### [Description of the task]
Find every line below where the string "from" shows up, and copy those lines.

### [Data block]

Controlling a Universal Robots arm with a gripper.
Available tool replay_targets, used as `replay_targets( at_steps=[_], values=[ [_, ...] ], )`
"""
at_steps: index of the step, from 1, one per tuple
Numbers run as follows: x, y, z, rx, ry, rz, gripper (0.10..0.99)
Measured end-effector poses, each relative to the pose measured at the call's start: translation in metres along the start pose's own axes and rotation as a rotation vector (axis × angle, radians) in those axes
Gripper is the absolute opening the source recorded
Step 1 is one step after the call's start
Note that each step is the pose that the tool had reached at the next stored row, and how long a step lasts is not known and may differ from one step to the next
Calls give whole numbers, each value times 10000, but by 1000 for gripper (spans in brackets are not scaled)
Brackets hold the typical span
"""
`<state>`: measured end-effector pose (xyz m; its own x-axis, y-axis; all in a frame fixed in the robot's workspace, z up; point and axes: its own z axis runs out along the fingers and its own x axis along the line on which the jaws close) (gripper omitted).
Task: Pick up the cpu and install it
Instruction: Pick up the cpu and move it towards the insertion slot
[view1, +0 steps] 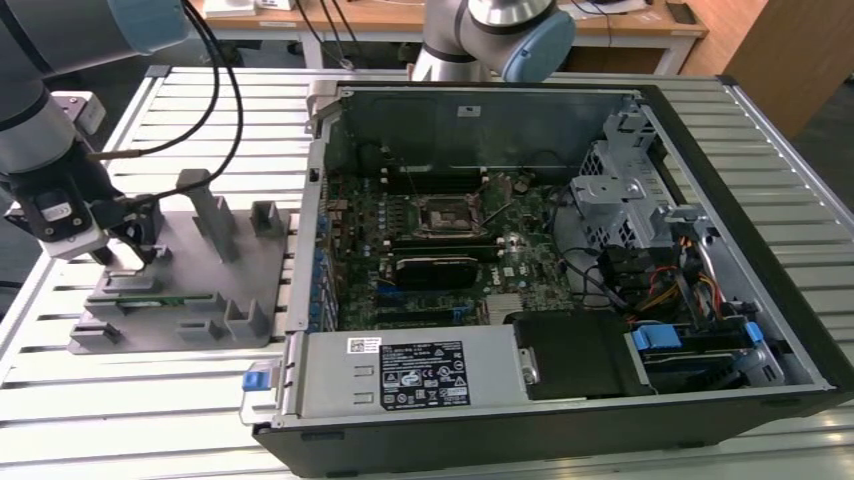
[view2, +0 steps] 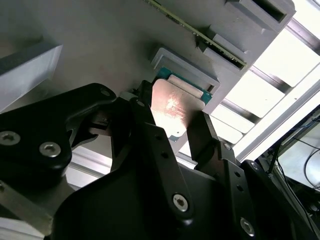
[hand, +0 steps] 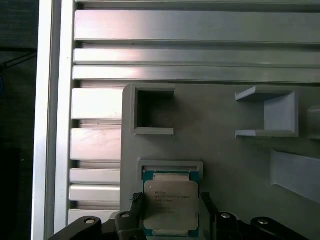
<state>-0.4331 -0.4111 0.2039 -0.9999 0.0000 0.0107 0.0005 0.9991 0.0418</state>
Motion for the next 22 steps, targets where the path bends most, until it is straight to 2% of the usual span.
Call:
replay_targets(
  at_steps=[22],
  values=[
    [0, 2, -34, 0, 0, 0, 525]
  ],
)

### [Task response]
at_steps: index of the step, from 1, one per tuple
Note that each step is the pose that the tool had reached at the next stored row, and how long a step lasts is not known and may differ from one step to the next

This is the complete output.